> [WORK TO BE COMPLETED]
What do the lines from the top of the data through the line with "Hello! Your assignment is to find the white jewelry" say? Quote them exactly and include both ends.

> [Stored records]
■ ■ ■ ■

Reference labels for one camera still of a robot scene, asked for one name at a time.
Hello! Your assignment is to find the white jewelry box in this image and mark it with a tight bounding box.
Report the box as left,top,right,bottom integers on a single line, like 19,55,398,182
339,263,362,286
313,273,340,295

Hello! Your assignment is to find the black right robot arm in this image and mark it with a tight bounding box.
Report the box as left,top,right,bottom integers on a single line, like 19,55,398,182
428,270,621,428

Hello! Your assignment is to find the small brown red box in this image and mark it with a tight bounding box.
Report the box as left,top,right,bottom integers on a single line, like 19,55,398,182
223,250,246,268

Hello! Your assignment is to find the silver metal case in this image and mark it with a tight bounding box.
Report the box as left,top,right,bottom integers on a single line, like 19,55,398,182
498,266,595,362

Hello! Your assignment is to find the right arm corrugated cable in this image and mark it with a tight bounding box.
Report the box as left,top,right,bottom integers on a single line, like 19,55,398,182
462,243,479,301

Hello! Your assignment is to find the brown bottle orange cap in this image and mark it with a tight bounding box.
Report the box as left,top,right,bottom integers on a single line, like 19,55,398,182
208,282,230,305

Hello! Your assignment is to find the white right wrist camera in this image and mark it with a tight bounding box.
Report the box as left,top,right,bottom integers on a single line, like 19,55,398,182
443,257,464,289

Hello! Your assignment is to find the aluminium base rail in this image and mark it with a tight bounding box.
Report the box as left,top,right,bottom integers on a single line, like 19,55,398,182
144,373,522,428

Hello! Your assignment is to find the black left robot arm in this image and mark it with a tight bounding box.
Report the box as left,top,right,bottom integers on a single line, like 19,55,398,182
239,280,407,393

■ ■ ■ ■

> [REPLY TO THE EXERCISE]
Reference labels for one camera still of a robot scene, asked for one name at a time.
Hello! Your assignment is to find the white jewelry box in this image and mark it with a tight bounding box.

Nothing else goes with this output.